* _Exercise_:
Below is a listing. Set down exactly the lines from the one containing "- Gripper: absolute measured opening" through the one containing "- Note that", both ends included, and leave out the rest.

* _Supplied data_:
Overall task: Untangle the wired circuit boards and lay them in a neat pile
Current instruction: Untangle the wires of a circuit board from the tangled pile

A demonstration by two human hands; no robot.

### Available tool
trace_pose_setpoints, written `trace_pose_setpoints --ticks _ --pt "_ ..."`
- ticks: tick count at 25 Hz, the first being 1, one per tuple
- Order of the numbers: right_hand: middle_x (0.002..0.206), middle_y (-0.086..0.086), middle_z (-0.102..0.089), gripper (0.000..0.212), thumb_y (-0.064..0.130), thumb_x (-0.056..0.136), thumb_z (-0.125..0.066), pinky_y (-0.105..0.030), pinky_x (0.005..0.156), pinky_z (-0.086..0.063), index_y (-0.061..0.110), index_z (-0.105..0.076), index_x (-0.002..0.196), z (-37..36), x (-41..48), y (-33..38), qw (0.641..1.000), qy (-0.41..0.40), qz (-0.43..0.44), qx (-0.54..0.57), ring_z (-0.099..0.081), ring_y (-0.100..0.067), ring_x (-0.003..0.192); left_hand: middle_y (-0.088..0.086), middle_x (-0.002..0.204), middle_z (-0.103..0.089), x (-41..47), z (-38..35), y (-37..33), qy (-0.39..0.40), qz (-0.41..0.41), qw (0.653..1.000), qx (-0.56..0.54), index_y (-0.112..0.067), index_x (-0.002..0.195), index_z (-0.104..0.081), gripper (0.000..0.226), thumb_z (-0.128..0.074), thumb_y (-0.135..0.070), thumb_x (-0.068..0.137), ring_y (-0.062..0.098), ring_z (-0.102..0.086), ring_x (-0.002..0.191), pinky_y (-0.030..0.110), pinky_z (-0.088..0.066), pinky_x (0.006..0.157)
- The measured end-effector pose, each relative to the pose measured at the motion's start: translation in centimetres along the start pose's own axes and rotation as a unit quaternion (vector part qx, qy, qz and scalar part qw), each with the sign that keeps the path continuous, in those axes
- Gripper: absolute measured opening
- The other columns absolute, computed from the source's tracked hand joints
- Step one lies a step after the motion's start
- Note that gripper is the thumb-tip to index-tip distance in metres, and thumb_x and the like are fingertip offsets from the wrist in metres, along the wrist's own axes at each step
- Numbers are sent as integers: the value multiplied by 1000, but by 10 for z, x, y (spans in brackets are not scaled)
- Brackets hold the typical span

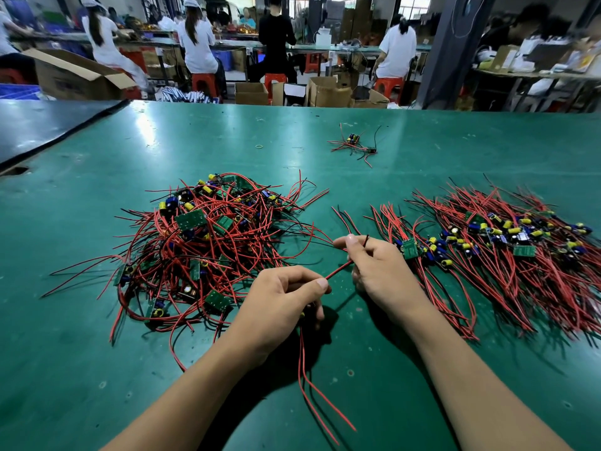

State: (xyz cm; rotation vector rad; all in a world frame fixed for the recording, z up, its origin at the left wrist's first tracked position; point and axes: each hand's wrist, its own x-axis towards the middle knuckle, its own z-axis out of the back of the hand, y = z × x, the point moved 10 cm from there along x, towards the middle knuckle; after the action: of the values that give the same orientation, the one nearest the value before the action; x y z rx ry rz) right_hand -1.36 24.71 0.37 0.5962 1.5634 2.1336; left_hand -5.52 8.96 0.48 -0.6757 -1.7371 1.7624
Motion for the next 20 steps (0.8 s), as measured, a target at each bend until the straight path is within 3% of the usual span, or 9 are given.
trace_pose_setpoints --ticks 4,8,10,12,14,17,19,20 --pt "54 12 -52 39 33 107 -45 -21 42 -23 11 -72 91 -4 -2 1 991 -21 -32 127 -32 -7 39 11 55 -62 0 1 1 -7 7 1000 -12 5 87 -67 17 -61 -10 93 19 -55 45 18 -43 46" --pt "61 4 -57 64 47 106 -33 -19 40 -25 12 -77 75 -21 -5 -6 931 50 -133 337 -32 -7 38 11 55 -62 -1 2 1 -4 11 1000 -12 2 86 -69 15 -62 -10 93 19 -56 46 19 -44 47" --pt "61 3 -58 64 46 105 -36 -20 41 -27 13 -78 69 -21 -5 -8 921 78 -144 355 -33 -6 39 11 55 -62 -1 4 2 -2 13 1000 -4 0 86 -70 13 -64 -9 92 19 -57 48 20 -45 49" --pt "58 3 -58 62 43 106 -39 -20 44 -25 14 -77 66 -10 -2 -11 959 60 -115 250 -35 -6 39 11 56 -64 0 4 3 -1 12 1000 8 -2 85 -72 11 -65 -8 90 19 -58 49 21 -45 51" --pt "55 5 -58 58 40 107 -42 -18 46 -31 14 -75 68 6 1 -4 999 -5 -29 35 -43 -4 41 11 57 -67 0 3 2 3 4 999 41 -6 83 -73 10 -66 -10 90 18 -58 49 20 -43 52" --pt "63 10 -62 47 38 106 -44 -15 59 -37 13 -75 79 18 -3 12 975 -88 87 -186 -56 -2 60 9 56 -68 0 -1 1 4 -13 995 97 -11 80 -72 13 -66 -14 90 15 -57 47 19 -41 51" --pt "68 10 -62 45 40 105 -43 -18 63 -37 16 -74 82 18 -4 16 966 -99 109 -214 -57 -5 66 8 56 -68 0 -1 0 2 -17 994 112 -12 78 -72 14 -66 -15 90 15 -57 48 21 -42 53" --pt "64 10 -61 46 42 105 -43 -16 60 -37 17 -74 81 19 -3 13 975 -97 95 -176 -55 -2 60 8 56 -68 0 0 0 0 -17 994 112 -12 78 -72 14 -66 -15 90 15 -58 48 21 -43 53"
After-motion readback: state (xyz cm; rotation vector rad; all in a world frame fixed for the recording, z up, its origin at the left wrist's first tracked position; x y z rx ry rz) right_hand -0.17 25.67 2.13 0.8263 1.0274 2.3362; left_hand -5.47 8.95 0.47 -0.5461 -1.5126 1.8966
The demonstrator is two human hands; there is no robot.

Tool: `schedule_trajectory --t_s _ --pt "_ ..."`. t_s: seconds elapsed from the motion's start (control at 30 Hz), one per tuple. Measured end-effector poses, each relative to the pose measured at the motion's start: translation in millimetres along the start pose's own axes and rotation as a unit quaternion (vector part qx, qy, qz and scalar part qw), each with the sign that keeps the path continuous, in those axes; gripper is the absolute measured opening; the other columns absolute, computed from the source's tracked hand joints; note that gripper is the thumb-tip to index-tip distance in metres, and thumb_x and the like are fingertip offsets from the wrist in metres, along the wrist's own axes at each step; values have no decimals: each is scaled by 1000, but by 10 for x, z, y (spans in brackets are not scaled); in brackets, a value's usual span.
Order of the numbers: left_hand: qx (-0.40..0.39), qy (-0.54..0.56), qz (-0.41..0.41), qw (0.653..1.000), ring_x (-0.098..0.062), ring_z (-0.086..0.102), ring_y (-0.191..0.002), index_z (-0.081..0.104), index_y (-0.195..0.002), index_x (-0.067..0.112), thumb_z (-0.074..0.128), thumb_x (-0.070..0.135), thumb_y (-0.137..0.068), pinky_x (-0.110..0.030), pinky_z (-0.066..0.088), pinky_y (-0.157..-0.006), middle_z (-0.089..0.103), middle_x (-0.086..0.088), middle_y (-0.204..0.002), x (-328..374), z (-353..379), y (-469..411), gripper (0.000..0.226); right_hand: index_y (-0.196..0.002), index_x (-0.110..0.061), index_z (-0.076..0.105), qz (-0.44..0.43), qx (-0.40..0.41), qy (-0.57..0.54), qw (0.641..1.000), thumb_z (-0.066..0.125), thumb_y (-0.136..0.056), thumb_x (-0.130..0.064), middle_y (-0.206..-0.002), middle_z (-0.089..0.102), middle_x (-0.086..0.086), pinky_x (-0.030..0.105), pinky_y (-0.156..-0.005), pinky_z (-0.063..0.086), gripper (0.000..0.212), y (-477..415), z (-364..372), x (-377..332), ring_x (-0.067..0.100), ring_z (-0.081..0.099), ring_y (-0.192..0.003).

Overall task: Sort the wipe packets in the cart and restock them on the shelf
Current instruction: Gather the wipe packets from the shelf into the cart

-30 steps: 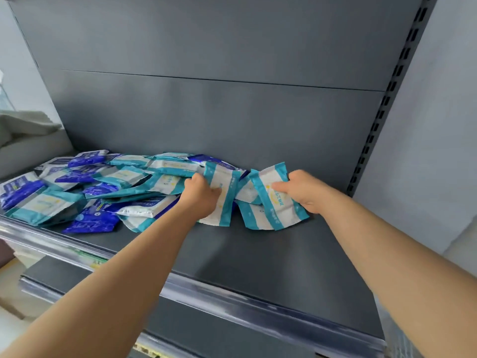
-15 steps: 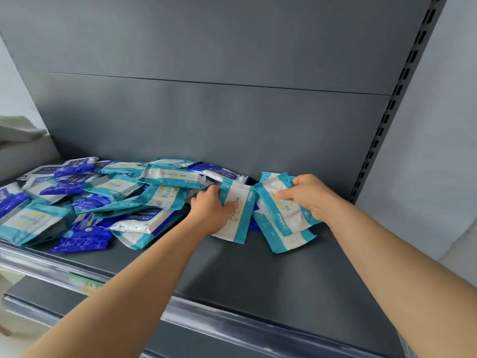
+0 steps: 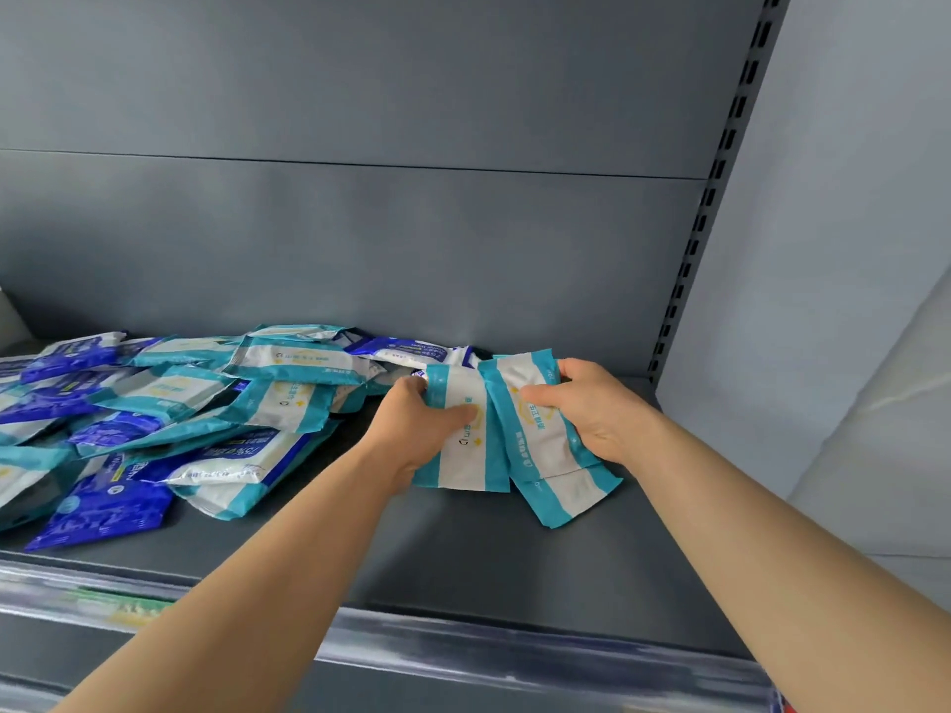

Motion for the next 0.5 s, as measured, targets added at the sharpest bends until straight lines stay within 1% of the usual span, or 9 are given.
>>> schedule_trajectory --t_s 0.07,0.13,0.23,0.33,0.37,0.43,0.47,0.5 --pt "-7 19 27 999 -16 70 -81 54 -113 17 76 23 -78 -35 58 -70 70 0 -99 81 45 80 42 -104 -13 61 -4 14 -33 999 70 -85 -9 -94 72 6 42 -81 58 22 122 -67 -6 20 72 -83" --pt "-26 41 40 998 -15 69 -82 54 -112 17 74 21 -80 -33 57 -68 70 0 -99 143 118 194 38 -104 -13 61 -7 30 -49 998 70 -84 -8 -93 73 6 42 -79 59 22 254 -141 3 20 72 -82" --pt "-50 53 66 995 -15 70 -85 54 -114 17 74 20 -81 -36 58 -75 70 1 -102 215 256 373 38 -97 -16 61 -15 47 -49 998 70 -84 -8 -94 73 7 44 -80 58 18 471 -290 7 22 72 -84" --pt "-70 69 84 992 -15 70 -86 49 -109 25 73 20 -82 -37 58 -76 68 4 -102 296 435 568 37 -106 -13 60 -25 68 -58 996 69 -85 -6 -97 72 8 43 -76 59 24 735 -494 16 22 72 -84" --pt "-76 72 94 990 -14 69 -86 48 -105 29 73 20 -83 -36 58 -75 68 5 -100 349 503 643 34 -109 -12 59 -28 76 -61 995 69 -85 -6 -98 71 8 43 -76 59 26 827 -580 16 23 72 -84" --pt "-86 73 121 986 -10 68 -83 45 -96 34 72 20 -84 -29 56 -67 65 11 -95 488 659 805 32 -111 -12 59 -36 93 -67 993 69 -85 -7 -101 71 9 44 -77 59 29 1002 -782 25 24 72 -86" --pt "-90 72 135 984 -7 67 -82 45 -97 34 72 20 -84 -25 54 -63 64 13 -94 562 750 884 32 -111 -12 59 -40 102 -69 992 69 -85 -7 -100 72 9 44 -76 59 28 1089 -905 30 24 72 -86" --pt "-93 68 146 983 -6 67 -82 46 -102 31 71 21 -84 -24 54 -62 64 14 -95 640 852 971 32 -110 -12 59 -44 112 -70 990 69 -85 -7 -99 72 9 44 -76 59 27 1179 -1047 36 24 72 -85"
Point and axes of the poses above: each hand's wrist, its own y-axis away from the middle knuckle, its own z-axis out of the palm, x = y × z, the point moved 9 cm from there along -y, towards the middle knuckle
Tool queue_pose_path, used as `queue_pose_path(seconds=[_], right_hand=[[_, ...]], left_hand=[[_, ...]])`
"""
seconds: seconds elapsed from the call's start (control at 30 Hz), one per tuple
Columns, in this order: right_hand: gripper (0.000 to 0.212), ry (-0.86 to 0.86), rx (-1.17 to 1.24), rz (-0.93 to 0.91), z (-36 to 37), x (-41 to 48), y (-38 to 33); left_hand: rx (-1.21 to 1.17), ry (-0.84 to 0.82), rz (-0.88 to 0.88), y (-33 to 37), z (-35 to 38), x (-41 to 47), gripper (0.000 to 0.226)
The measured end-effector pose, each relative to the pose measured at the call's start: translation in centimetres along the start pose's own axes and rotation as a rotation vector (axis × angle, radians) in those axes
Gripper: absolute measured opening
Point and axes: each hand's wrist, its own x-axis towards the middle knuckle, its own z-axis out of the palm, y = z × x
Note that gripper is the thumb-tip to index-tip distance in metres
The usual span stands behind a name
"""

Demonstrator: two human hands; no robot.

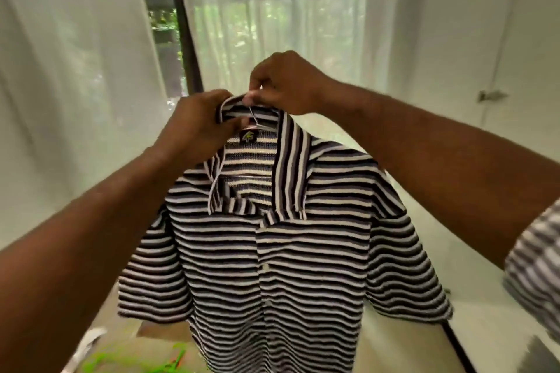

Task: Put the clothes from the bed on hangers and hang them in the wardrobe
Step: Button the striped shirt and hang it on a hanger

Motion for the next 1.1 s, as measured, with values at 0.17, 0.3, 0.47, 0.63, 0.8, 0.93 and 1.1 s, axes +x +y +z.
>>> queue_pose_path(seconds=[0.17,0.3,0.47,0.63,0.8,0.93,1.1], right_hand=[[0.036,0.094,0.154,0.148,-0.2,-2.5,5.9],[0.036,0.118,0.104,0.243,-0.9,-3.3,10.9],[0.031,0.174,0.127,0.400,-2.2,-4.5,16.7],[0.018,0.229,0.078,0.545,-4.2,-6.4,21.3],[0.047,0.148,0.013,0.775,-7.4,-10.9,25.6],[0.026,-0.101,-0.122,0.959,-9.6,-15.5,29.0],[0.019,0.102,-0.223,0.995,-10.0,-19.6,34.7]], left_hand=[[-0.169,-0.066,0.075,2.5,7.9,5.1,0.024],[-0.372,-0.233,0.141,3.9,13.3,10.0,0.021],[-0.707,-0.424,0.297,5.9,17.6,15.5,0.030],[-0.878,-0.506,0.418,9.8,22.4,20.7,0.037],[-0.812,-0.356,0.498,14.5,28.5,24.5,0.033],[-0.824,-0.261,0.468,17.9,32.2,27.6,0.036],[-0.410,0.030,0.736,22.9,36.7,30.7,0.069]])
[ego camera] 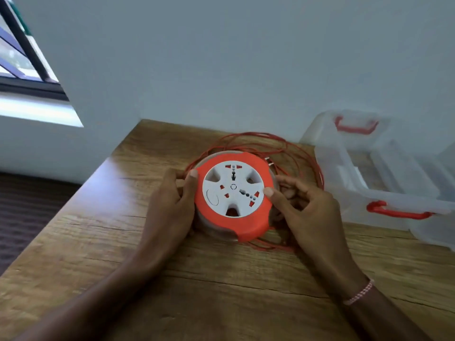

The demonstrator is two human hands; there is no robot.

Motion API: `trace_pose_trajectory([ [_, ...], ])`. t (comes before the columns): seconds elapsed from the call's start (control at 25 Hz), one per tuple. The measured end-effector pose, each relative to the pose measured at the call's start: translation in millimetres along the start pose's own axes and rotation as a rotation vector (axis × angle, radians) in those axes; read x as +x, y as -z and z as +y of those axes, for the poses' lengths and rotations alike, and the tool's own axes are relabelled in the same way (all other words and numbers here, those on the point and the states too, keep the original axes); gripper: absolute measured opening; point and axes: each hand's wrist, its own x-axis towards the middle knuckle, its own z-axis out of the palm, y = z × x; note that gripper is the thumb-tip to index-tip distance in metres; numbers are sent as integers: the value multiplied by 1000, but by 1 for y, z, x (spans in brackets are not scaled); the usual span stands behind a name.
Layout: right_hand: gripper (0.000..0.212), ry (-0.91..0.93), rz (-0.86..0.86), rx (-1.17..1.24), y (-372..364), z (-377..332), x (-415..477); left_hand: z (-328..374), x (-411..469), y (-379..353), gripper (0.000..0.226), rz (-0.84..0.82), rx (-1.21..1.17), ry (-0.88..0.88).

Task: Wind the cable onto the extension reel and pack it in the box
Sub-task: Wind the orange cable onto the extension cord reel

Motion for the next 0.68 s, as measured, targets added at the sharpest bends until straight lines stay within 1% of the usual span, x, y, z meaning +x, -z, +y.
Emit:
trace_pose_trajectory([
  [0.12,32,122,78,-65,-2,4,-14,-7,-7,2,46,11,-115,-110],
  [0.2,37,185,120,-40,3,0,-23,-10,-14,2,49,2,-186,-189],
  [0.32,40,243,134,14,8,-1,-29,-8,-22,-2,43,-56,-290,-240],
  [0.4,38,259,135,64,9,-3,-31,-4,-29,-3,37,-116,-300,-278],
  [0.48,35,258,118,127,10,-9,-32,-2,-34,-2,33,-82,-293,-324],
  [0.52,36,275,121,99,11,-14,-33,-2,-34,-1,32,-44,-295,-353],
  [0.56,40,328,150,5,12,-19,-35,-1,-35,2,34,-16,-301,-387],
  [0.6,44,413,194,-141,13,-22,-36,0,-35,3,35,8,-306,-420],
  [0.68,48,662,285,-461,12,-32,-42,3,-37,5,33,47,-330,-475],
])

* _Expected answer_:
- Gripper: absolute measured opening
- The other columns absolute, computed from the source's tracked hand joints
- Step one lies a step after the motion's start
- Note that gripper is the thumb-tip to index-tip distance in metres, and thumb_x and the like are fingertip offsets from the wrist in metres, along the wrist's own axes at each step

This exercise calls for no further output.